Веркрамп улыбнулся.
— А я подумал, что ты порезался во время бритья, — сказал он.
— Это когда взорвалась газораспределительная станция, — пояснил сержант Брейтенбах. — Я в этот момент как раз смотрел из окна.
— Не «из», а «в», — педантично заметил Веркрамп.
— Что «в»?
— В окно. Если бы ты смотрел из окна, тебя бы не порезало осколками стекла. Офицер полиции должен излагать факты точно.
Сержант Брейтенбах заметил, что ему вообще повезло, что он остался в живых.

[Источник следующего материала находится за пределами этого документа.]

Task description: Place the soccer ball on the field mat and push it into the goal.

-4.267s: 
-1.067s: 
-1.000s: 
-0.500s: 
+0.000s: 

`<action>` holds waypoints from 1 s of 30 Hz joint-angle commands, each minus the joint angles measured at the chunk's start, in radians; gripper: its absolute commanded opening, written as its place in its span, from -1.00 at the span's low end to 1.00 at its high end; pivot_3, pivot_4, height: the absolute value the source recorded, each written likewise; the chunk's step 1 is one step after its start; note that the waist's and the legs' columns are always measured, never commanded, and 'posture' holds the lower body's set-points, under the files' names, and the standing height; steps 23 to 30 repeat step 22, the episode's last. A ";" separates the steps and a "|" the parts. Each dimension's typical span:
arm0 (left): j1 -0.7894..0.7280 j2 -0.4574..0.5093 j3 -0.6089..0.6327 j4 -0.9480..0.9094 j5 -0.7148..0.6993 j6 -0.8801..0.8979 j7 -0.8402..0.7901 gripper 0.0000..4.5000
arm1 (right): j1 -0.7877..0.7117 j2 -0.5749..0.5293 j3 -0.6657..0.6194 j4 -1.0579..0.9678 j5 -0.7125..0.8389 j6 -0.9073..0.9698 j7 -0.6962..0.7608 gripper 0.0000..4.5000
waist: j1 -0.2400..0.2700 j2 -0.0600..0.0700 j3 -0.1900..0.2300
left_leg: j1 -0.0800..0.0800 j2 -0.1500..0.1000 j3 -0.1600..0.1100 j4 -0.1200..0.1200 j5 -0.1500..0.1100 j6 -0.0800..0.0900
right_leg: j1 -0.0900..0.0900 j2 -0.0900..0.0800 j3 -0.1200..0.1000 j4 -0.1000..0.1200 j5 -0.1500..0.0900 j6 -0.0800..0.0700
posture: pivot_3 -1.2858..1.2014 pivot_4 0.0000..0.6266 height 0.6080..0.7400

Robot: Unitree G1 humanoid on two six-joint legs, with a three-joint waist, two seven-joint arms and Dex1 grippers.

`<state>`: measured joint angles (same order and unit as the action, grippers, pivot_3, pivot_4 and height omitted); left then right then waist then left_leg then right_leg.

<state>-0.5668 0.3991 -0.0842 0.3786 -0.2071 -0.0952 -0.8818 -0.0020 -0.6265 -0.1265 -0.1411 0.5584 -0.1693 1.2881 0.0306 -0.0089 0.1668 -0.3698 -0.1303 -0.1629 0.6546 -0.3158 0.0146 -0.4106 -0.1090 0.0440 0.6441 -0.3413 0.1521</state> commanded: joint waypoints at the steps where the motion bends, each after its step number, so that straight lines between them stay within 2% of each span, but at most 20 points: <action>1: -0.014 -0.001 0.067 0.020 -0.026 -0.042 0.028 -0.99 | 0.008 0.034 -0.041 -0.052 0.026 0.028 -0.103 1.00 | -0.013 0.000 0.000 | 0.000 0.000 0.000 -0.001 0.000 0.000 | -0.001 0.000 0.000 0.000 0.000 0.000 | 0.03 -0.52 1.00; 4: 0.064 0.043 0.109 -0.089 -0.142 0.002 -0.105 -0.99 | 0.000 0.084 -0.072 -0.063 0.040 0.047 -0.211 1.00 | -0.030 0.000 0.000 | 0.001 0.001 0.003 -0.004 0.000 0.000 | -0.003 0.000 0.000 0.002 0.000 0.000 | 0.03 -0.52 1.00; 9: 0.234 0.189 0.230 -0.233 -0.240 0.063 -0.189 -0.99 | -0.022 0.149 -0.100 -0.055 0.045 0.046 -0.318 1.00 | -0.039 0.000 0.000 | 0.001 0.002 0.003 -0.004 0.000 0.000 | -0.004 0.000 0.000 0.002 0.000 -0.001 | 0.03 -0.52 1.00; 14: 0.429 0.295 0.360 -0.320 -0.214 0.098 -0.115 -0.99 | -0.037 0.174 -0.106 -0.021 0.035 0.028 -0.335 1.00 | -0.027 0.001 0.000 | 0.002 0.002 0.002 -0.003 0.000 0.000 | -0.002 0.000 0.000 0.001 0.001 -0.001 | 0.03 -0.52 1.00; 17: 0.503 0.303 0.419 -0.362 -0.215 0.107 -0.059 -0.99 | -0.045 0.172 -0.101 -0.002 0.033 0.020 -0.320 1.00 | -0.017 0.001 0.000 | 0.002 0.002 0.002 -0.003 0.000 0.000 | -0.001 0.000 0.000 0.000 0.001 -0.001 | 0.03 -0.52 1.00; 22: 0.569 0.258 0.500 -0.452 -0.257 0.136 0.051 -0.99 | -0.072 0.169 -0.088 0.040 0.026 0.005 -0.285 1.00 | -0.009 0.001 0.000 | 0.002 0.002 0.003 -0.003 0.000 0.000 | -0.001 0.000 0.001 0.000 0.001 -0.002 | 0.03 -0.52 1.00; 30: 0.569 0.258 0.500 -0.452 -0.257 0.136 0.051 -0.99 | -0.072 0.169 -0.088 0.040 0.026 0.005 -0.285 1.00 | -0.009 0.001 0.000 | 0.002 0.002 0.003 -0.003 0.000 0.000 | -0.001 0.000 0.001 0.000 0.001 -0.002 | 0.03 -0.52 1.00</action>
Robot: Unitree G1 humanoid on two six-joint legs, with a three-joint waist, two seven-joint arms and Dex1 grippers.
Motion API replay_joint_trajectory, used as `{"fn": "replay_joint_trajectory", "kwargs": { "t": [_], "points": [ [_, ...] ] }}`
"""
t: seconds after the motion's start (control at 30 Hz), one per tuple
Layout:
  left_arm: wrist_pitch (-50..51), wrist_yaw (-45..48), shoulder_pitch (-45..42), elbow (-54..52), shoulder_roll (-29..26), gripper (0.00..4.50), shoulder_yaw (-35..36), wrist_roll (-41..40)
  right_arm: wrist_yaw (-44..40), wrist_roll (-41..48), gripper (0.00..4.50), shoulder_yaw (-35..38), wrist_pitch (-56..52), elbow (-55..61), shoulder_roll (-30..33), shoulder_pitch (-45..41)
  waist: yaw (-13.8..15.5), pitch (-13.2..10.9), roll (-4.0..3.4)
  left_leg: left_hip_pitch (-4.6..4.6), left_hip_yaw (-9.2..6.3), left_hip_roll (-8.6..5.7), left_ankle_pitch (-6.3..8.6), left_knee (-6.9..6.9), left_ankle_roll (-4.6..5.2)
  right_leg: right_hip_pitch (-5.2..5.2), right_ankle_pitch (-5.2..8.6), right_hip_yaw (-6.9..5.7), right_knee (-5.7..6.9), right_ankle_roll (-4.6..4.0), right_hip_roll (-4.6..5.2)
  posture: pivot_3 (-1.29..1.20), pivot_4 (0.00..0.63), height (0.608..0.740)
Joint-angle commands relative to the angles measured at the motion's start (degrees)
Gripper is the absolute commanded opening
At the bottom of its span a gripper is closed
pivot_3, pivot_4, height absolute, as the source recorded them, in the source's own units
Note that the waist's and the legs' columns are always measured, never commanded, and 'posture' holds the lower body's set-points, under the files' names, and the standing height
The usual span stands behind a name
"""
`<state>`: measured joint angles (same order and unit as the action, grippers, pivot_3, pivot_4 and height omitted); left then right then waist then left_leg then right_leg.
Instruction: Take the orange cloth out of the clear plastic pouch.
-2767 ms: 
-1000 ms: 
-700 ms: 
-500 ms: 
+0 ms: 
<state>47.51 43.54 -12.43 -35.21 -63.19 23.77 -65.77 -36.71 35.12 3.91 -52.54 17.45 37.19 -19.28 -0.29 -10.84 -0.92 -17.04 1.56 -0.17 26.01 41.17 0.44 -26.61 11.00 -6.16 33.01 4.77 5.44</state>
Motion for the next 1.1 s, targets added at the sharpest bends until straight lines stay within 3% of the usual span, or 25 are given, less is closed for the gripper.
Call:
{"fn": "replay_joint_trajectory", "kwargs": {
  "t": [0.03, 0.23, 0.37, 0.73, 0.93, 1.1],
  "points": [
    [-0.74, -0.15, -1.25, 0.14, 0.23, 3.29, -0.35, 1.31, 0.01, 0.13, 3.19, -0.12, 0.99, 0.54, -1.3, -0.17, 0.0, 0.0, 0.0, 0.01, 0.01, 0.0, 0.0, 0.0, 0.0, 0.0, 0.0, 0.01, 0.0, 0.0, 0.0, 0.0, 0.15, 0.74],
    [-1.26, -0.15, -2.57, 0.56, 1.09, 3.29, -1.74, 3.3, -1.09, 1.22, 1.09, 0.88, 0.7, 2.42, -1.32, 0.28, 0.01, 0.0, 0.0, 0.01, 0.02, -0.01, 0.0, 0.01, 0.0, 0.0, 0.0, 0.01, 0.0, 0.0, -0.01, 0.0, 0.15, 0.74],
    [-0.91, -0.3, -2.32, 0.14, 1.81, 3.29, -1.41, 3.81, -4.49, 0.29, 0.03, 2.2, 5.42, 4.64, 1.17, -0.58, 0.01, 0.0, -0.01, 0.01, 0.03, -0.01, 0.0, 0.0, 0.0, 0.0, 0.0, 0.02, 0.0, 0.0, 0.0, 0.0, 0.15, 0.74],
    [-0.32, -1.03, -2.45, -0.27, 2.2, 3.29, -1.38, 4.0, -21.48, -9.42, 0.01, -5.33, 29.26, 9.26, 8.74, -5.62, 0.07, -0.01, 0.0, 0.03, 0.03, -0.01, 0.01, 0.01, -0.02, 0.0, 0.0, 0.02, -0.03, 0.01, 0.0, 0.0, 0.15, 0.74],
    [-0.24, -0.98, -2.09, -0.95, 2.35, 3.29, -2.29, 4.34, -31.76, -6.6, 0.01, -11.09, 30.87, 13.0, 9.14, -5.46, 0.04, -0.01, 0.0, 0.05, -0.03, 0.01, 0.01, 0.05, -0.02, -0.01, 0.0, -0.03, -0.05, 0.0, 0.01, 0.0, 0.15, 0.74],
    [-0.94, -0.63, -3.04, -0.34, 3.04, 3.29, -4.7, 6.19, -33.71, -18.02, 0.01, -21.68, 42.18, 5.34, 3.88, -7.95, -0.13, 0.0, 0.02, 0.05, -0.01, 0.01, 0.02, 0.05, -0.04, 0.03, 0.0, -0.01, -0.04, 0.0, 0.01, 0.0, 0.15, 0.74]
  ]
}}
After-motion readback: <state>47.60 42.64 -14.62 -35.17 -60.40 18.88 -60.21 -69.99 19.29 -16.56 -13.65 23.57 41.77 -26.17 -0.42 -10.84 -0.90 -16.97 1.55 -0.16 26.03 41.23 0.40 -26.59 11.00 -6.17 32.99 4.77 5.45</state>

— Недолет на милю, — ответил Веркрамп.
— На полмили, — уточнил сержант.
— На полмили?
— Я живу в полумиле от газораспределительной станции, если уж вам нужен точный доклад, — сказал сержант. — Могу себе представить, каково пришлось тем, кто живет рядом с ней.
Лейтенант Веркрамп встал, подошел к окну и уставился в него. Что-то в том, как он стоял, напомнило сержанту виденный им однажды фильм о генерале накануне сражения. Одна рука Веркрампа была заложена за спину, другая — за борт пиджака.
— Я подрублю это зло под самый корень, одним ударом, — напыщенно произнес лейтенант, а затем резко повернулся и пристально впился взглядом в сержанта. — Ты когда-нибудь смотрел злу прямо в лицо?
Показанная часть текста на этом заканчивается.